La casa de Brooklyn donde Lily Allen y David Harbour vivieron su amor y su despedida

En el jardín trasero, el sofá de dos caras —ese que Lily Allen solía decir que servía para pelear “y seguir relajándose al mismo tiempo”— sigue ahí, como si el tiempo se hubiera olvidado de pasar. Nadie lo ha tocado. Ni siquiera los muebles que aparecen en las fotos del nuevo álbum, West End Girl, donde el papeles de pared con flores desgastadas y el sofá verde se convierten en testigos mudos de versos que no buscan perdón: “You let me think it was me in my head / And nothing to do with them girls in your bed.”

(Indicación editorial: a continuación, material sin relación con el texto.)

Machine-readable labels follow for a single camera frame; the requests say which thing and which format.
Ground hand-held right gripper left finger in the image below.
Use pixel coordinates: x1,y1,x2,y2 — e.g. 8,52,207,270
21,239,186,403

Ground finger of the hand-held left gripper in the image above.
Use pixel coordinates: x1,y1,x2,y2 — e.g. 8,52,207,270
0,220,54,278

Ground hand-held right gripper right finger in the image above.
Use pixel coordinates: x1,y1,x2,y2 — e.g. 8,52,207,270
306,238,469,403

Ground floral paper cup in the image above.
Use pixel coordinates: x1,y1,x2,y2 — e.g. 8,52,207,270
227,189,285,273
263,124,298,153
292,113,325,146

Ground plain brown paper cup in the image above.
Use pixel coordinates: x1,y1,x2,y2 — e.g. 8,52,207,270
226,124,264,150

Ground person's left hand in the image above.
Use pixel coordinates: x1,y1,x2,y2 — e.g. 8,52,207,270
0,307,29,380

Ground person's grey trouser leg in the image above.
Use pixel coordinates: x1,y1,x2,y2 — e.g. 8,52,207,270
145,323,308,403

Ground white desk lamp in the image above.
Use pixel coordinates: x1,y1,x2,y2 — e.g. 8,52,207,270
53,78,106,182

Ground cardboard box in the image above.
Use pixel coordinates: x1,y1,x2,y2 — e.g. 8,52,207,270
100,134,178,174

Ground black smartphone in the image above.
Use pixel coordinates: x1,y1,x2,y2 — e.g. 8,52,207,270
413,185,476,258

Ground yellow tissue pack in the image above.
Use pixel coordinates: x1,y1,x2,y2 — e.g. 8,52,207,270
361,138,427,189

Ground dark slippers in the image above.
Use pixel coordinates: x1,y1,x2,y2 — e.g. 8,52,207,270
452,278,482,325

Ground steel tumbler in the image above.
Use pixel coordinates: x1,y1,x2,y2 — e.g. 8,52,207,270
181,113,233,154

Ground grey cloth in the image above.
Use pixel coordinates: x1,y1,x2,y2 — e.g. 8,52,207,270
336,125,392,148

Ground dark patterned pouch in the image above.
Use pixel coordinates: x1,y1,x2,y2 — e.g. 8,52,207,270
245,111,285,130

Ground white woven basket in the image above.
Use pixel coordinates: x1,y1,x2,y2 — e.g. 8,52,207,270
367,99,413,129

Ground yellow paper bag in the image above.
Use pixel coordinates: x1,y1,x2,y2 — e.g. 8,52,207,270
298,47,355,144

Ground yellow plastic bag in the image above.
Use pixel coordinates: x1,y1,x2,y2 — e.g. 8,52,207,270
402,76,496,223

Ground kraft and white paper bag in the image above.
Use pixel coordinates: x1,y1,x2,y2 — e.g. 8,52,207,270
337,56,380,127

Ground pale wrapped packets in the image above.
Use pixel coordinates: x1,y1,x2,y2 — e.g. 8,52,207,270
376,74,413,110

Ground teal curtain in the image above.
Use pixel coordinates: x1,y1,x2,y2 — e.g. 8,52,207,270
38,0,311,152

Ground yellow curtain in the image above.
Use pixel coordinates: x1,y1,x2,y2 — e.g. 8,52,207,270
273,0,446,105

La casa de Brooklyn donde Lily Allen y David Harbour vivieron su amor y su despedida

Las canciones no son cartas de amor escritas con tinta limpia. Ella lo repite: “Es fact y fiction”. Pero cuando en Pussy Palace habla de encontrar un pañuelo que no es suyo entre las sábanas del West Village, o cuando en Madeline menciona el nombre de una mujer que nunca vio en persona, el mapa de su dolor se vuelve tan detallado como el plano de la casa: cada puerta entreabierta, cada ventanal que dejó entrar la luz de un otoño que ya no regresa, cada esquina donde se dijo “te amo” por última vez antes de callar.

La remodelación que hicieron tras comprarla en 2021 por 3.4 millones no fue solo de azulejos nuevos ni luces LED que iluminan la cocina como un set de cine. Fue una reconstrucción de lo que creyeron que el amor podía construir: dos niñas corriendo por el pasillo, rutinas de escuela, tardes en el parque de Prospect Heights con helados derretidos en las manos y risas que no sabían que eran efímeras. Ahora, los papeles de la propiedad muestran que el listado se activó el 26 de octubre —dos días después del estreno del disco—, como si cada canción fuera un clavo más en el ataúd de lo que alguna vez llamaron hogar.

En las imágenes de Instagram, ella está en la cocina, con bolsas de mercado esparcidas sobre la encimera, cocinando algo que no se ve. No son fotos de victoria. No hay brindis. Son instantáneas de alguien que todavía respira en esos cuartos, pero ya no vive en la historia que ellos escribieron juntos. La taza que dejó sobre el fregadero esa mañana no se lavó. Tal vez nunca lo hará.

El agente inmobiliario, Carl Gambino de Compass, no ha hablado. Tampoco lo ha hecho David Harbour. Pero mientras el álbum sube en las listas y las redes se llenan de análisis de letras que parecen fragmentos de diarios encontrados, la casa sigue en venta —con su sala de discusiones intacta, su baño sin espejo (como si ya no quisiera ver el rostro de quien se miraba allí), y su puerta principal, abierta, lista para recibir a quien quiera comprar lo que ya no se puede arreglar: no con pintura, no con terapia, no con nuevas sábanas. Solo con olvidar.